WORK ITEM
Exactly as shown, give the full listing again.

COLLECTED MATERIAL

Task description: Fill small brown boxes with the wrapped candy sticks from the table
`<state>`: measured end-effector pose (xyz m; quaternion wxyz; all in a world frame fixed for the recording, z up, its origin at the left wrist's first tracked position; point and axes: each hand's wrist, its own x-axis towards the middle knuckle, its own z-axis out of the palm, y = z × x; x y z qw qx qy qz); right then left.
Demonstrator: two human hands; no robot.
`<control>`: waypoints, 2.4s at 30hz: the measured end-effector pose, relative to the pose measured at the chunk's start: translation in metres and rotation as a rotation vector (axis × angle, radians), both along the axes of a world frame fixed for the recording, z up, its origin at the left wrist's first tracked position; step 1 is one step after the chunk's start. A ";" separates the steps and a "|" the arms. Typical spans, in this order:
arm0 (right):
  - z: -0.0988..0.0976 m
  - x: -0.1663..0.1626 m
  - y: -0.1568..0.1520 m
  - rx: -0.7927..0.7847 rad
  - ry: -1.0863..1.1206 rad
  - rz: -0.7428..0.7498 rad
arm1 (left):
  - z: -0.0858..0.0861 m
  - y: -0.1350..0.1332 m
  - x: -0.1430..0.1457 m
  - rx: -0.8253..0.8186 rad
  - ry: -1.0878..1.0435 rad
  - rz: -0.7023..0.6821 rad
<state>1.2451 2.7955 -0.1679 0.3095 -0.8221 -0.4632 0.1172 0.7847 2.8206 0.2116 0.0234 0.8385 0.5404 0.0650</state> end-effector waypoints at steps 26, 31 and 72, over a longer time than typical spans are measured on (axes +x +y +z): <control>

ANSWER
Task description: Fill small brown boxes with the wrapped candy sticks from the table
`<state>`: measured end-effector pose (xyz m; quaternion wxyz; all in a world frame fixed for the recording, z up, its origin at the left wrist's first tracked position; point and axes: each hand's wrist, its own x-axis towards the middle knuckle, its own z-axis out of the palm, y = z × x; x y z qw qx qy qz); right then left.
Demonstrator: two human hands; no robot.
`<control>`: waypoints, 2.4s at 30hz: the measured end-effector pose, relative to the pose measured at the chunk's start: translation in metres and rotation as a rotation vector (axis × angle, radians), both along the axes of a world frame fixed for the recording, z up, its origin at the left wrist's first tracked position; step 1 is one step after the chunk's start. A ";" separates the steps and a "|" the arms. Typical spans, in this order:
arm0 (right):
  - z: -0.0988..0.0976 m
  - x: -0.1663..0.1626 m
  - y: -0.1568..0.1520 m
  - rx: -0.7927..0.7847 rad
  - ry: -1.0863..1.1206 rad
  - rz: -0.7428..0.7498 rad
arm1 (left):
  - z: -0.0858..0.0861 m
  - y: -0.1350..0.1332 m
  - x: -0.1430..0.1457 m
  - rx: -0.8253..0.8186 rad
  - ry: -1.0878..1.0435 rad
  - rz: -0.7023..0.6821 rad
<state>1.2451 2.7955 -0.1679 0.3095 -0.8221 -0.4632 0.1172 0.7847 2.8206 0.2116 0.0234 0.8385 0.5404 0.0650</state> end-effector waypoints at steps 26, 31 and 72, over a longer time than typical spans are measured on (axes +x +y +z): <control>

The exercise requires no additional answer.